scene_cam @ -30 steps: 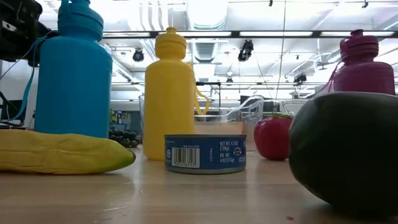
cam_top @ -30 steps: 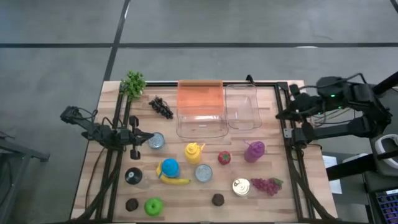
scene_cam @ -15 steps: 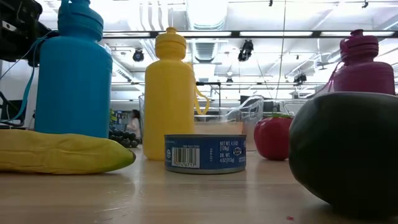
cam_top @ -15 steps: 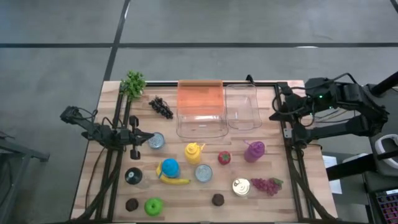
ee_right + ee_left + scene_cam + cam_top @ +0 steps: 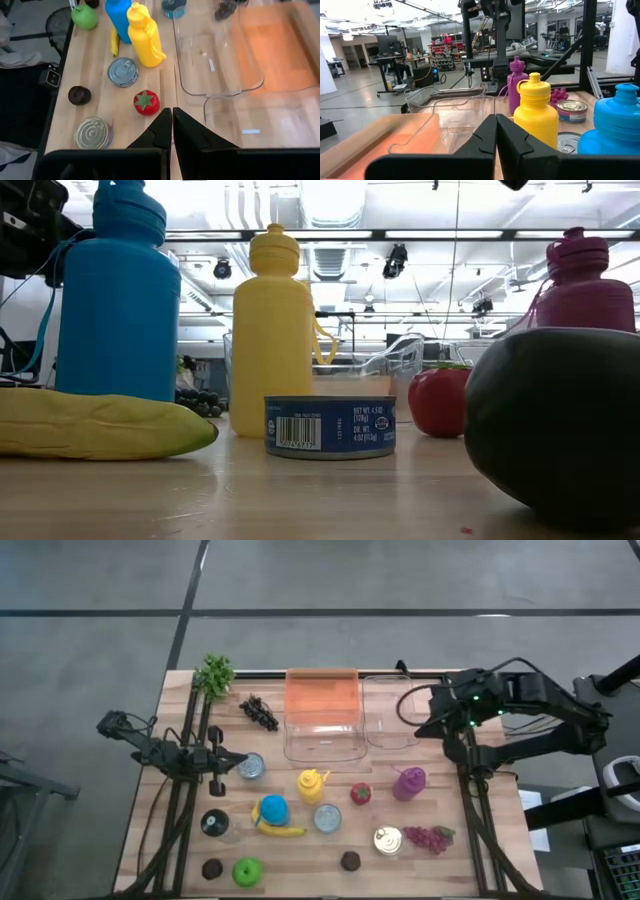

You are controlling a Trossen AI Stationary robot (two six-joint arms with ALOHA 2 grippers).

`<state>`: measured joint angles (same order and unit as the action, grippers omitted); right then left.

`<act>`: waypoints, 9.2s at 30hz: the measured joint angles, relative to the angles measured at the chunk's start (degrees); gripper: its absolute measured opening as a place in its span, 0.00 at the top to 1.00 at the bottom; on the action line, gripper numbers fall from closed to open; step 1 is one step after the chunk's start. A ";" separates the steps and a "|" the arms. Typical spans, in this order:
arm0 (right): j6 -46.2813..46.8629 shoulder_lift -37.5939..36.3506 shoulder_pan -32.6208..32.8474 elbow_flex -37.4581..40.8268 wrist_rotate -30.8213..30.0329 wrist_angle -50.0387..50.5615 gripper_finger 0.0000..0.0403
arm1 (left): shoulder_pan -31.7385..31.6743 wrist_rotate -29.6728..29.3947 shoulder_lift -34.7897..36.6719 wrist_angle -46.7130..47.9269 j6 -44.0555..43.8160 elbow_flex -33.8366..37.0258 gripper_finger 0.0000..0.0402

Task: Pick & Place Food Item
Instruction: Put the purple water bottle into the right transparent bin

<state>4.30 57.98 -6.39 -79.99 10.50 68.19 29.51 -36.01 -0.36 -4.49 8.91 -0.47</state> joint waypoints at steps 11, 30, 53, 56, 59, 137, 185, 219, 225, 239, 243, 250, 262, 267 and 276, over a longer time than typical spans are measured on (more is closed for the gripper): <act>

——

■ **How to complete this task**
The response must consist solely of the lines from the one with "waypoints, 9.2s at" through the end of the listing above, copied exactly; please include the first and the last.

■ **Task solution**
`<act>`: waypoints, 9.2s at 30hz: the measured joint angles, relative to the angles measured at the chunk's start (degrees); gripper: its absolute measured opening as a place in its span, 0.00 at the top to 1.00 at the bottom; on the action line, gripper numbers fall from closed to open; step 1 is one step after the chunk's start. A ";" separates the steps and a "|" the arms. Typical spans, in this order:
arm0 (right): j6 -46.2813..46.8629 shoulder_lift -37.5939..36.3506 shoulder_pan -32.6208..32.8474 elbow_flex -37.4581..40.8268 wrist_rotate -30.8213..30.0329 wrist_angle -50.0387..50.5615 gripper_finger 0.0000..0.0403
arm1 (left): shoulder_pan -31.7385..31.6743 wrist_rotate -29.6728..29.3947 shoulder_lift -34.7897..36.6719 wrist_angle -46.7130..47.9269 j6 -44.0555..43.8160 elbow_flex -33.8366..37.0258 gripper_finger 0.0000..0.0402

Task: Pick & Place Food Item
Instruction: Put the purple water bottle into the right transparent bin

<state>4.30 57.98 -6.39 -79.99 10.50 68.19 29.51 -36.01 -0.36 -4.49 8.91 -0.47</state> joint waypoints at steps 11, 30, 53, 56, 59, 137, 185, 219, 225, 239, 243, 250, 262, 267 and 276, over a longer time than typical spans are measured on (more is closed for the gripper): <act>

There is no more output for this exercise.